== Your assignment ==
Reproduce the data below word for word, setting aside any picture it holds.

== Dataset excerpt ==
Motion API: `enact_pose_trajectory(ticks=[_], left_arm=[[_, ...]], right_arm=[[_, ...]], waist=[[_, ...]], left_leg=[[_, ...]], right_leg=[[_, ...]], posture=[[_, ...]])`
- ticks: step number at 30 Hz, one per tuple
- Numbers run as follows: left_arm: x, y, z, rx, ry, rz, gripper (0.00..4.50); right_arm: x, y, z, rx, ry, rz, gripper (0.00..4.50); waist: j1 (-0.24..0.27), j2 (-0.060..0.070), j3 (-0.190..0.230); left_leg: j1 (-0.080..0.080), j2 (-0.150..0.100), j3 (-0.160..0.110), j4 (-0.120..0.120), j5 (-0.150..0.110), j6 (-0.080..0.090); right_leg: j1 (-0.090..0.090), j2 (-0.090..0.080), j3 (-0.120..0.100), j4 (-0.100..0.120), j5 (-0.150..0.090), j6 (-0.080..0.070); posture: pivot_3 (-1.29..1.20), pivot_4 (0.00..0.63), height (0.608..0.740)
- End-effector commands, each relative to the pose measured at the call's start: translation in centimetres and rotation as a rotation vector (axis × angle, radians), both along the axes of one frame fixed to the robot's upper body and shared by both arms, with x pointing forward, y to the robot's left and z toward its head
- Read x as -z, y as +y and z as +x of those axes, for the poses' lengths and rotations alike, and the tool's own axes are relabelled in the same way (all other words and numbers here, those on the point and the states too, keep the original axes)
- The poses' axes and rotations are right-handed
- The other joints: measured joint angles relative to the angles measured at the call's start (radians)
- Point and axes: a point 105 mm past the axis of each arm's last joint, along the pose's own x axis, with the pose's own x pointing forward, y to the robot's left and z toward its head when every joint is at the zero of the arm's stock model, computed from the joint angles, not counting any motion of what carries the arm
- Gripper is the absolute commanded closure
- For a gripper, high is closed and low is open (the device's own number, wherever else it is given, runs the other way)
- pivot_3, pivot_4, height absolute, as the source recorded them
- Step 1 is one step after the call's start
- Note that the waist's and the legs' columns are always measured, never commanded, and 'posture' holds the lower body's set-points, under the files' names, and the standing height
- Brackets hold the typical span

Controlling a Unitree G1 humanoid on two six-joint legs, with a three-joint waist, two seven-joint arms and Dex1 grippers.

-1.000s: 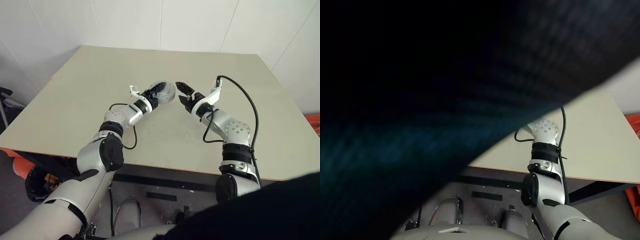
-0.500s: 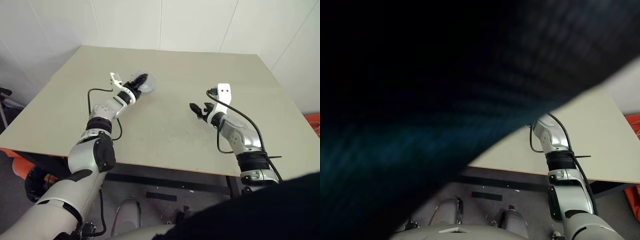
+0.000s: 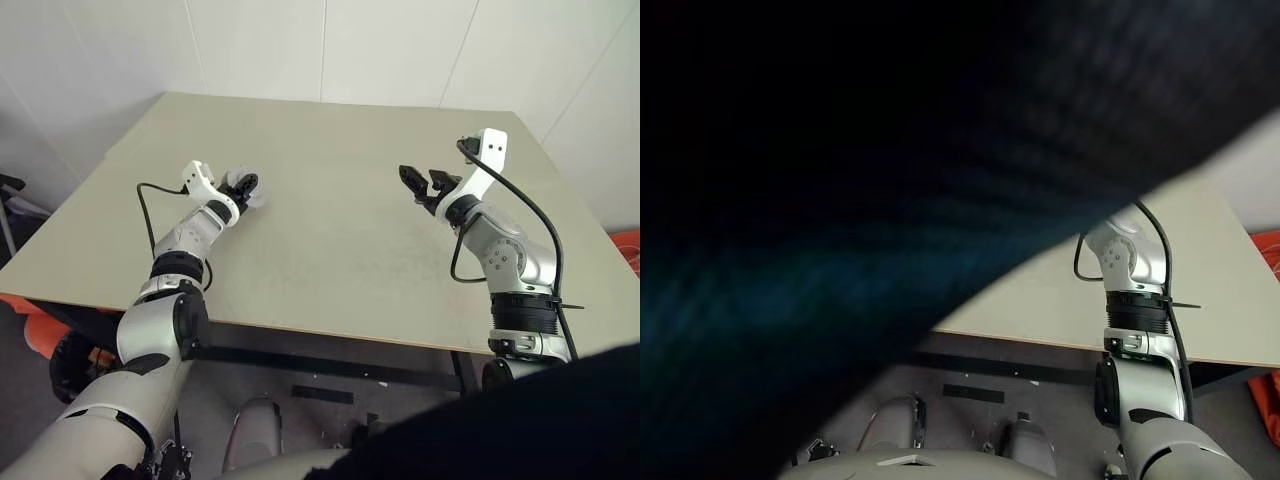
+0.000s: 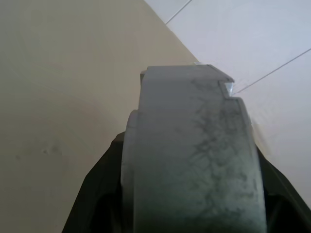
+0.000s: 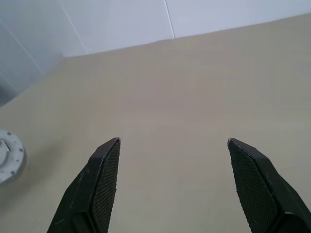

== Written solution ==
Motion API: `enact_pose_trajectory(ticks=[_], left_arm=[[_, ...]], right_arm=[[_, ...]], waist=[[_, ...]], left_leg=[[_, ...]], right_leg=[[_, ...]], posture=[[_, ...]])`
- ticks: step number at 30 Hz, one per tuple
- Numbers run as follows: left_arm: x, y, z, rx, ry, rz, gripper (0.00..4.50); right_arm: x, y, z, rx, ry, rz, gripper (0.00..4.50); waist: j1 (-0.24..0.27), j2 (-0.060..0.070), j3 (-0.190..0.230); left_leg: j1 (-0.080..0.080), j2 (-0.150..0.100), j3 (-0.160..0.110), j4 (-0.120..0.120), j5 (-0.150..0.110), j6 (-0.080..0.090); right_leg: j1 (-0.090..0.090), j2 (-0.090..0.080), j3 (-0.120..0.100), j4 (-0.100..0.120), j5 (-0.150..0.090), j6 (-0.080..0.070); posture: pivot_3 (-1.29..1.20), pivot_4 (0.00..0.63), height (0.608..0.740)
- End-effector commands, each relative to the pose measured at the call's start: translation in centimetres and rotation as a rotation vector (axis × angle, radians), both along the axes of one frame fixed to the robot's upper body and shared by both arms, with x pointing forward, y to the robot's left and z toward its head
- Read x as -z, y as +y and z as +x of those axes, for the poses' lengths and rotations alike, and the tool's own axes are relabelled in the same way (all other words and numbers here, those on the point and the states too, keep the original axes)
- The poses' axes and rotations are right-handed
- The other joints: measured joint angles relative to the angles measured at the call's start (radians)
- Point and axes: a point 105 mm past the axis of each arm's last joint, along the pose's own x axis, with the pose's own x pointing forward, y to the robot's left and z toward its head when every joint is at the zero of the arm's stock model, computed from the joint angles, not counting any motion of what carries the arm
- Gripper is the absolute commanded closure
- For a gripper, high is closed and low is open (the device's own number, wherever else it is given, runs the other way)
- pivot_3, pivot_4, height absolute, as the source recorded them
- Step 1 is one step after the call's start
- Note that the waist's and the legs' columns are always measured, never commanded, and 'posture' holds the lower body's set-points, under the files' names, and the standing height
- Brackets hold the typical span

Controlling a Unitree G1 humanoid on two six-joint legs, with a three-joint waist, two seven-joint arms and Dex1 grippers.

-1.000s: 
-0.500s: 
+0.000s: 
+0.000s: 
+0.000s: 

This output is now complete.